ما هم از خلقیم و جان داریم ما ** دولت امشب میهمان داریم ما
Biz de halktanız, bizim de canımız var. Bu gece devlete erdik, konuk geldi” dediler.
تخم باطل را از آن میکاشتند ** کان که آن جان نیست جان پنداشتند525
Hakikatte can olmayanı can sandıkları için batıl tohum ektiler.
و آن مسافر نیز از راه دراز ** خسته بود و دید آن اقبال و ناز
O konuk da uzak yoldan gelmiş, yorulmuştu. O iltifatı,
صوفیانش یک به یک بنواختند ** نرد خدمتهای خوش میباختند
Sofilerin kendisini birer, birer ağırladığını, güzel bir surette izzet ve ikram tavlasını oynamakta bulunduklarını,
گفت چون میدید میلانشان به وی ** گر طرب امشب نخواهم کرد کی
Kendisine olan meyil ve muhabbetlerini görünce “ Bu gece eğlenmeyeyim de ne vakit eğleneyim?” dedi.

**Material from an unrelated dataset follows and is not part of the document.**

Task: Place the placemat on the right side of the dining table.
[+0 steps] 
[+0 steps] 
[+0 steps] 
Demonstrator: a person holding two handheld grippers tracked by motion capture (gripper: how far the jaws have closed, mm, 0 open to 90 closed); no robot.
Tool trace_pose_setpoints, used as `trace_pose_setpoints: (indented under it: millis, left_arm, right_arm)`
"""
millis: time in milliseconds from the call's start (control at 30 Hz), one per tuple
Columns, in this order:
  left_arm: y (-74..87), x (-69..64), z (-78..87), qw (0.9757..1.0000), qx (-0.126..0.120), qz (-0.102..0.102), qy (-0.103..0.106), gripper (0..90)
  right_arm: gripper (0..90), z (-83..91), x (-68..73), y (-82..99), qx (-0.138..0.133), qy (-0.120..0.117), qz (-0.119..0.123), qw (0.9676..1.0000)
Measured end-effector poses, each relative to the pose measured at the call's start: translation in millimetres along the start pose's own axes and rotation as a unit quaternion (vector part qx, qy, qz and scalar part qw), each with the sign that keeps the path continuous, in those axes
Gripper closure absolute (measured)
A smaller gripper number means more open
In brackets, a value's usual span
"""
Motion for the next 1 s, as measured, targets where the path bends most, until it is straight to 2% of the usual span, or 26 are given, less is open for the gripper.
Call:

لوت خوردند و سماع آغاز کرد ** خانقه تا سقف شد پر دود و گرد
Yemek yediler sema’ya başladılar. Tekke, tavanına kadar toza, dumana boğuldu.
دود مطبخ گرد آن پا کوفتن ** ز اشتیاق و وجد جان آشوفتن530
Bir taraftan mutfaktan çıkan duman, bir taraftan o ayak vurmadan çıkan toz, bir taraftan sofilerin iştiyak ve vecitle canlarıyla oynamaları ortalığı birbirine katmıştı.
گاه دست افشان قدم میکوفتند ** گه به سجده صفه را میروفتند
Gâh el çırparak ayak vuruyorlar, gâh secde ederek yeri süpürüyorlardı.
دیر یابد صوفی آز از روزگار ** ز آن سبب صوفی بود بسیار خوار
Dünyada tamahsız sofi az bulunur. O sebepten sofi hayli hor, hakirdir.
جز مگر آن صوفیی کز نور حق ** سیر خورد او فارغ است از ننگ دق
Ancak Allah nuruyla doyan ve dilenme zilletinden kurtulmuş olan sofi, bundan müstesnadır.